Two waves are combined to form this standing wave equation of
y(x,t) = (3 mm)sin[x/(2 m]cos[(100 rad/s)t]
a. What's the amplitude of the right moving wave and left moving wave?
b. What's the wavelength of the right moving wave and left moving wave?
c. What's the velocity of the right moving wave and the left moving wave?
To find the amplitude of the right moving wave and the left moving wave, we need to consider the equation of the standing wave:
y(x,t) = (3 mm)sin(x/2 m)cos(100 rad/s*t)
Since the equation is in the form of the product of sine and cosine, we can write it as:
y(x,t) = (3 mm)[(1/2)(sin[(x/2 m) + 100 rad/s*t]) + (1/2)(sin[(x/2 m) - 100 rad/s*t])]
Now, we can see that the amplitude of the right moving wave is (3 mm)/2 = 1.5 mm, and the amplitude of the left moving wave is (3 mm)/2 = 1.5 mm.
To determine the wavelength of the right moving wave and left moving wave, we need to find the distance between two consecutive maxima or minima for each wave.
For the right moving wave, the wavelength is given as:
λ = 2π/k,
where k = x/2 m.
Therefore, the wavelength of the right moving wave is 2π/[(x/2 m)] = 4π/x.
Similarly, for the left moving wave, the wavelength is also given as:
λ = 2π/k,
where k = -(x/2 m).
Therefore, the wavelength of the left moving wave is 2π/[-(x/2 m)] = 4π/[-(x/2)] = -4π/x.
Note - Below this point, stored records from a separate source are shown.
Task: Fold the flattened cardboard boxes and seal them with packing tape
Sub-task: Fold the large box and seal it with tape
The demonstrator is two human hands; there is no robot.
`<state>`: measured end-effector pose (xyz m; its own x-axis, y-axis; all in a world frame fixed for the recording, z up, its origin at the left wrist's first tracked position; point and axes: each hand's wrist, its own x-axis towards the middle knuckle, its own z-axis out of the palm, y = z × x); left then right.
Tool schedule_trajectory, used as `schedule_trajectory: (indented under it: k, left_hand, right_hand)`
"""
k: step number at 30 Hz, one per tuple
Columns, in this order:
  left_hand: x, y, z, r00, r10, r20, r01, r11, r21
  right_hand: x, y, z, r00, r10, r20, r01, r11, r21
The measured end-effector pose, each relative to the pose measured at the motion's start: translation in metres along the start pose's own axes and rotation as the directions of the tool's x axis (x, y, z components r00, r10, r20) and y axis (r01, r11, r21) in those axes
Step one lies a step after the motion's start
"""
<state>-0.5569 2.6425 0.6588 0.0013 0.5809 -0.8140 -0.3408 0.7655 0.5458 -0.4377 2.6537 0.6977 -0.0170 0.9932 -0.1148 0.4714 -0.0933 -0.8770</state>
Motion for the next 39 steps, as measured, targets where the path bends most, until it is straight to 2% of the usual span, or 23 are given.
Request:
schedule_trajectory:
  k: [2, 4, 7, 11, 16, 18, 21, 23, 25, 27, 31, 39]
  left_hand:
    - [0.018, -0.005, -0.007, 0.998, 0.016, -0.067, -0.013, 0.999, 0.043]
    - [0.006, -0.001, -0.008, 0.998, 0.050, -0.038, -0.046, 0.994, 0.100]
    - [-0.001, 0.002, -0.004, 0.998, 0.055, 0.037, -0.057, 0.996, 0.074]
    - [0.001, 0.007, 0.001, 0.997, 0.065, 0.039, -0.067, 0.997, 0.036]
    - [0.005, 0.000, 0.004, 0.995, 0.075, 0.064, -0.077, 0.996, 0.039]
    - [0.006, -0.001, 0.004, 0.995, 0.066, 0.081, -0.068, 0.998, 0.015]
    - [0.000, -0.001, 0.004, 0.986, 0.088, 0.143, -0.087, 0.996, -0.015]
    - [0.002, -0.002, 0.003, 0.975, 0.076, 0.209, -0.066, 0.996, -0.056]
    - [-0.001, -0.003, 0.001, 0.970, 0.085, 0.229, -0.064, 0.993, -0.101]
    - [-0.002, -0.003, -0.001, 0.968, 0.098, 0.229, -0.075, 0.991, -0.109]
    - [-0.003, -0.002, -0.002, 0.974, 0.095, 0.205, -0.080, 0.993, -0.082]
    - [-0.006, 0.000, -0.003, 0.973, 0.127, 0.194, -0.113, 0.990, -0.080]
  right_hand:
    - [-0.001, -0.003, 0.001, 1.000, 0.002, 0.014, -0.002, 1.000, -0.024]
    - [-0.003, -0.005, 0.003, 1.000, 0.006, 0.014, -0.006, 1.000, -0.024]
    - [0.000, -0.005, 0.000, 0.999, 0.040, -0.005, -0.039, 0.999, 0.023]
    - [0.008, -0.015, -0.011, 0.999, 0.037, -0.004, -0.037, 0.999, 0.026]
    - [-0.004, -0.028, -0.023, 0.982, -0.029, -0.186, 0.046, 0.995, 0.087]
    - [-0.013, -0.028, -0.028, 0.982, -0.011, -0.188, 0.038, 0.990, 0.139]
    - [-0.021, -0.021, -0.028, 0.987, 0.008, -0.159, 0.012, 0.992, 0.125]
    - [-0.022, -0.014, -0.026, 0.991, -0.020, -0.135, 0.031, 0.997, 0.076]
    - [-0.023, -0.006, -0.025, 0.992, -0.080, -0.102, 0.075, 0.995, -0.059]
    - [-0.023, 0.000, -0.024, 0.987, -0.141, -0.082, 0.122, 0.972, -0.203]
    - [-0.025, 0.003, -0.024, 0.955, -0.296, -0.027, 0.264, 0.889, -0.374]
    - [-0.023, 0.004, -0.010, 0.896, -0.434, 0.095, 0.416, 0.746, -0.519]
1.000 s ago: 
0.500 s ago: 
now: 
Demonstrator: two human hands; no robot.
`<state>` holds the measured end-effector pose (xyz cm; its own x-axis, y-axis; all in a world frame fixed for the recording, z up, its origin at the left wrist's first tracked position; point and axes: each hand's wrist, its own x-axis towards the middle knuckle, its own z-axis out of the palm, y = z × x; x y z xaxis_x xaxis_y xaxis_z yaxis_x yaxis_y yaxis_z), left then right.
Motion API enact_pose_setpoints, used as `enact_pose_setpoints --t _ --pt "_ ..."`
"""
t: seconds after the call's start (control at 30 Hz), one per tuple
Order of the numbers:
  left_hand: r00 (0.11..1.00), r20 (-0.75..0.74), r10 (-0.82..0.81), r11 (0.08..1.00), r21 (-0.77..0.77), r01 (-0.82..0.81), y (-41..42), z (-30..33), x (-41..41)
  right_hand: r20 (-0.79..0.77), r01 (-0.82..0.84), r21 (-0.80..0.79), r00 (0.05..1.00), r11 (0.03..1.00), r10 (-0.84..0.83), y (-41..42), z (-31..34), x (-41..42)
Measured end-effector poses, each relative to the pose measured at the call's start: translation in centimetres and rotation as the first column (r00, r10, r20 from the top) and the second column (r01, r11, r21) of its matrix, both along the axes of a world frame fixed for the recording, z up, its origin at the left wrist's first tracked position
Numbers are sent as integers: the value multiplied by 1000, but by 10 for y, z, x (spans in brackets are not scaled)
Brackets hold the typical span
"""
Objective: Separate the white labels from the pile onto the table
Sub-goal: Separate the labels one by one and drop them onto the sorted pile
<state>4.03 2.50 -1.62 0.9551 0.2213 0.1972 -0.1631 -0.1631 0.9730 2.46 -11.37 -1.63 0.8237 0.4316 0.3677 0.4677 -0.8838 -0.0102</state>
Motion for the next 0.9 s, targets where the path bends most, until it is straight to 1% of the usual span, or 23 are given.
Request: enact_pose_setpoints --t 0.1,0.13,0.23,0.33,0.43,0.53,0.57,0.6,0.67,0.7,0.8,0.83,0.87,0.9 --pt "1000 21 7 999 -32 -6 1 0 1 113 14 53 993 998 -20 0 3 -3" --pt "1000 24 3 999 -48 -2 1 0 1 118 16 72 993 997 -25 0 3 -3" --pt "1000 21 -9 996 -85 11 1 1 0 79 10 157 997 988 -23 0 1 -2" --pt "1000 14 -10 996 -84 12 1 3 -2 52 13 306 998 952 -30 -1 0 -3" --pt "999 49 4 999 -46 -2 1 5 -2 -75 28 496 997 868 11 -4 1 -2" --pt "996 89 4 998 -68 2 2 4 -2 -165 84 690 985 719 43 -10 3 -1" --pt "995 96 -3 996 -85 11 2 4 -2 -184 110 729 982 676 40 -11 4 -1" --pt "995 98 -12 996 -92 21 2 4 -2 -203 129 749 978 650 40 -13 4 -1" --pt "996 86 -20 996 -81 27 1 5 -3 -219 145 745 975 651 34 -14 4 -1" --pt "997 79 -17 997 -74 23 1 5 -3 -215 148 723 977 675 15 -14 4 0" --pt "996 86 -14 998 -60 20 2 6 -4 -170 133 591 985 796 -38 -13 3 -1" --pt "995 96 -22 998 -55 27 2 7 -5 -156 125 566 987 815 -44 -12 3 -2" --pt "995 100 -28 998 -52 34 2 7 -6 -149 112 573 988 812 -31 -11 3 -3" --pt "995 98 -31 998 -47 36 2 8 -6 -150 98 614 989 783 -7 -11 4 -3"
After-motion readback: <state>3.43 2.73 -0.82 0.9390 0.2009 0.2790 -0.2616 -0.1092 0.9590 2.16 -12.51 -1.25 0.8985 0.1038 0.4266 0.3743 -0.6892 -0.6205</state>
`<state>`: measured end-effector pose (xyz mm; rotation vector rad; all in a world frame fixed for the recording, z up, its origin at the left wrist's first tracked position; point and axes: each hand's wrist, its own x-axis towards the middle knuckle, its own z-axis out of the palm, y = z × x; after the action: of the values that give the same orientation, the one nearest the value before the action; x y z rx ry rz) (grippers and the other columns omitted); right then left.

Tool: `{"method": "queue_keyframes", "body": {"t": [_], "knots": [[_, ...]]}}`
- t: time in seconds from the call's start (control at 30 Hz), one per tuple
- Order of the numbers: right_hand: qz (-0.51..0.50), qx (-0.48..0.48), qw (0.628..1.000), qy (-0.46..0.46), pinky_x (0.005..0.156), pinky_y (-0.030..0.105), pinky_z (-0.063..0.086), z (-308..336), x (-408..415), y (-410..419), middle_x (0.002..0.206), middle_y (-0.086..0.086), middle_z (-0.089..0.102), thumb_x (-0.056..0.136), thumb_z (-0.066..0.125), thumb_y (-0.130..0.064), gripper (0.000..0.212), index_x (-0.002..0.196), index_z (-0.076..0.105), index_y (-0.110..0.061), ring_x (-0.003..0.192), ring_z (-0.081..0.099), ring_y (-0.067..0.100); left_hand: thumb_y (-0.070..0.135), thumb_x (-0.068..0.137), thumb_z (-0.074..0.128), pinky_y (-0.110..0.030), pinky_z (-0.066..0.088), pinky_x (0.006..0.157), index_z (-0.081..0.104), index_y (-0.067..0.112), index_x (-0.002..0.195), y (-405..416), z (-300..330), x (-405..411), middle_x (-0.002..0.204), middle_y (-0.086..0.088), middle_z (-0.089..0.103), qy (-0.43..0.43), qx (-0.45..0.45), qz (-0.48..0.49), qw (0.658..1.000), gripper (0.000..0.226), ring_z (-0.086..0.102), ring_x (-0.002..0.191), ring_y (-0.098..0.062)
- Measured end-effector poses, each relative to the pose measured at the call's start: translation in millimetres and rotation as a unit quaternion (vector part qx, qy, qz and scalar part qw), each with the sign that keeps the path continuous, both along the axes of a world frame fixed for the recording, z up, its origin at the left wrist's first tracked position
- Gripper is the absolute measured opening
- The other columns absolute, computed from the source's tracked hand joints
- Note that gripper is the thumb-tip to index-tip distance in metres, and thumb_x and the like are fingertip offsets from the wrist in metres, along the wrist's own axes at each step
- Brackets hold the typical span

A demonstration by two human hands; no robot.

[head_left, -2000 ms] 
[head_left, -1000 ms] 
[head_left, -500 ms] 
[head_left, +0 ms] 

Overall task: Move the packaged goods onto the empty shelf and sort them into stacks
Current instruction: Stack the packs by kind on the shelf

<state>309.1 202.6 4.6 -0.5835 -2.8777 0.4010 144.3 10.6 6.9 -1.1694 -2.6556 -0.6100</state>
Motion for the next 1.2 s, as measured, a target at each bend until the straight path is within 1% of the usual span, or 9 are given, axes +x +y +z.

Note that the wavelength can be positive or negative, but for the purpose of this calculation, we take the absolute value.
Finally, to find the velocity of the right moving wave and left moving wave, we use the formula:
v = fλ,
where v is the velocity, f is the frequency (in this case, it is 100 Hz), and λ is the wavelength.
For the right moving wave, the velocity (v1) is given by:
v1 = (100 Hz) * (4π/x) = (400π/x) m/s.
For the left moving wave, the velocity (v2) is given by:
v2 = (100 Hz) * (-4π/x) = (-400π/x) m/s.
Thus, the velocity of the right moving wave is (400π/x) m/s, and the velocity of the left moving wave is (-400π/x) m/s.
To answer these questions, we'll need to understand the standing wave equation and how it relates to the properties of the individual waves.
The standing wave equation in this case is given as:
y(x,t) = (3 mm) sin[x/(2 m)] cos[(100 rad/s)t]
Let's break it down step by step:
a. Amplitude of the right moving wave and left moving wave:
In the standing wave equation, the amplitude is represented by (3 mm). Since the standing wave is formed by the combination of two waves, each wave contributes half of this amplitude. Therefore, the amplitude of each individual wave is:
Amplitude of the right-moving wave = (3 mm)/2 = 1.5 mm
Amplitude of the left-moving wave = (3 mm)/2 = 1.5 mm
b. Wavelength of the right-moving wave and left-moving wave:
The wavelength of a wave is determined by the formula: λ = v/f, where λ represents the wavelength, v represents the velocity of the wave, and f represents the frequency of the wave.
In the given standing wave equation, the frequency of the wave is given by the coefficient of "x" within the sine function, which is (1/2 m). We need to convert this to the angular frequency (ω) by multiplying it by 2π.
Frequency (f) = (1/2 m)
Angular frequency (ω) = 2πf = 2π(1/2 m) = π rad/m
Now, we can use the formula λ = v/f to calculate the wavelength of the wave. However, since the term "v" refers to the velocity of the wave and is the same for both waves in a standing wave, we can find the wavelength using:
Wavelength (λ) = v/f
To calculate the velocity (v) of each wave, we need to know the speed of the wave in the medium (v_wave). Assuming it is a wave on a string, the speed can be obtained from the tension (T) and linear mass density (μ) of the string using the formula:
v_wave = √(T/μ)
To find the wavelength of each wave, we substitute the calculated angular frequency (ω) into the equation:
Wavelength of the right-moving wave = v_wave/ω
Wavelength of the left-moving wave = v_wave/ω
c. Velocity of the right-moving wave and left-moving wave:
The velocity of each wave in a standing wave is the same. We can calculate it by using the speed of the wave in the medium (v_wave) as mentioned earlier.
First, let's calculate the speed of the wave using the formula:
v_wave = √(T/μ)
where T represents the tension in the string and μ represents the linear mass density of the string.
Once we know the velocity (v_wave), we can conclude that the velocity of each wave in the standing wave is:
Velocity of the right-moving wave = v_wave
Velocity of the left-moving wave = v_wave
By following these steps, we can determine the amplitude, wavelength, and velocity of each individual wave in the given standing wave equation.